## What you have to do
Scan the material below for lines with the word "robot". Reply with the count and no other words.

## Data for the task
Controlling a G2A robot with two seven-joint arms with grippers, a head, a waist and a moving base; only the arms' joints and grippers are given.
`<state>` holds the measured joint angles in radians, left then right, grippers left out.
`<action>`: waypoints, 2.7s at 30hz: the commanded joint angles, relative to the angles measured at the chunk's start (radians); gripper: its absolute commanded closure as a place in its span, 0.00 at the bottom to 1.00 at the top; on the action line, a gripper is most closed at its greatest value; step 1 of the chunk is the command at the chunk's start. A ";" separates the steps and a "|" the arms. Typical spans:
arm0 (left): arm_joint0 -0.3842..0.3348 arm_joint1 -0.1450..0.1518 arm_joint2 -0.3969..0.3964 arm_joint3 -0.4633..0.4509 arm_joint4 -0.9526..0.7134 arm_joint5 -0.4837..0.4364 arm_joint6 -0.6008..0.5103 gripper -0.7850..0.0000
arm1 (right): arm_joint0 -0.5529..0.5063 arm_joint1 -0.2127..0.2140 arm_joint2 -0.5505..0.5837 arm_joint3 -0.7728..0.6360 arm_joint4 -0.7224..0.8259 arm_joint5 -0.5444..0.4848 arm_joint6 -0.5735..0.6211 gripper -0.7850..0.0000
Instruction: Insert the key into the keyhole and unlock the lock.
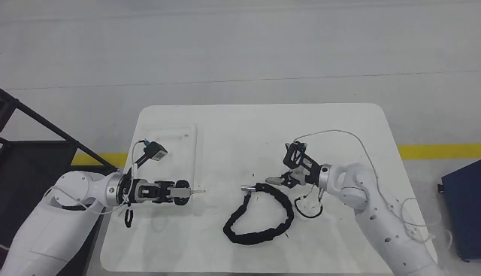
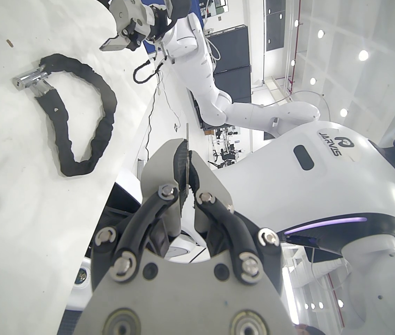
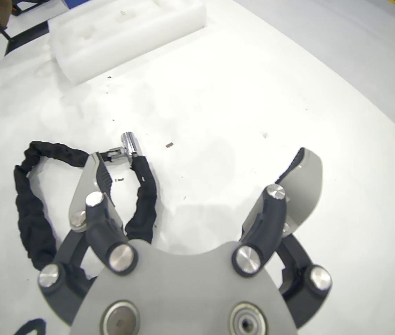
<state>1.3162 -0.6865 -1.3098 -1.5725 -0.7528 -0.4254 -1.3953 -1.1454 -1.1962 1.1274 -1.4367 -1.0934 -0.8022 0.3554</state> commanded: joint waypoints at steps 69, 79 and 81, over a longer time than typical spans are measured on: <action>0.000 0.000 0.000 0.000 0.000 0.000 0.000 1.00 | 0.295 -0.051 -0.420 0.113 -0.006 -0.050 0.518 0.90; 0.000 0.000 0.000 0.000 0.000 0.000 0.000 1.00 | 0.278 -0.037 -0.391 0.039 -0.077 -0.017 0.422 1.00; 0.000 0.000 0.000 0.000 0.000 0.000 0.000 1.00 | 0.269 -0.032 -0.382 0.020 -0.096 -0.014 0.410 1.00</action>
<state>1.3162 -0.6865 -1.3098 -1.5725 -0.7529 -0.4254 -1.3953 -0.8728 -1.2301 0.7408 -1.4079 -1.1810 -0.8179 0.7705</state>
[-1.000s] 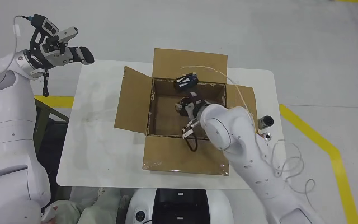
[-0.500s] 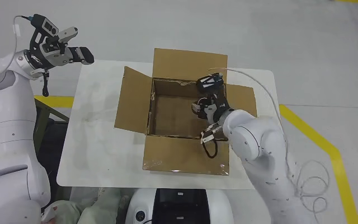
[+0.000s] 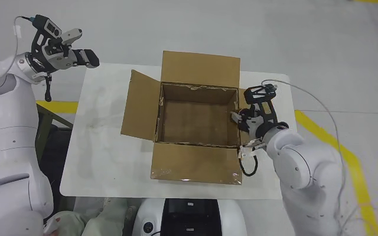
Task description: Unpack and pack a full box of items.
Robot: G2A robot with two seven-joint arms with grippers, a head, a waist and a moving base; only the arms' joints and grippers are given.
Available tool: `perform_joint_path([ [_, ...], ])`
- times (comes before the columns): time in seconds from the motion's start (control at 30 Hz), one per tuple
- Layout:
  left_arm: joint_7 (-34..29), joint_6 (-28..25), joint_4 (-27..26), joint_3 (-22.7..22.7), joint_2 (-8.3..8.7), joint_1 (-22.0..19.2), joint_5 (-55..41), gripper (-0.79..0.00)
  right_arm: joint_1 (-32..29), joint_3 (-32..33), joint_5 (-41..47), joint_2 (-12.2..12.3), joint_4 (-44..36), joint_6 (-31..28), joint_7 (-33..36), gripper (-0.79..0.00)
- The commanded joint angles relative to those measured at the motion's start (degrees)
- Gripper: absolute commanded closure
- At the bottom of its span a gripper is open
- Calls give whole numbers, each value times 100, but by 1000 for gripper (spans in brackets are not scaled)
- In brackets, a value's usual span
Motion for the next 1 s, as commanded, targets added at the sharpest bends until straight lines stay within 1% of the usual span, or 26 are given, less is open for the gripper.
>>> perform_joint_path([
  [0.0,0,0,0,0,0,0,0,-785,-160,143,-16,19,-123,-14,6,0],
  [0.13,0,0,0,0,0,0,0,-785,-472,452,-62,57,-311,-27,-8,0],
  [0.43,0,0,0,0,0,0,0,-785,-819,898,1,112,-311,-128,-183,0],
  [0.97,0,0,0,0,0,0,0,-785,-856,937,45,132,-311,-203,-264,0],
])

## Reply to the exercise
2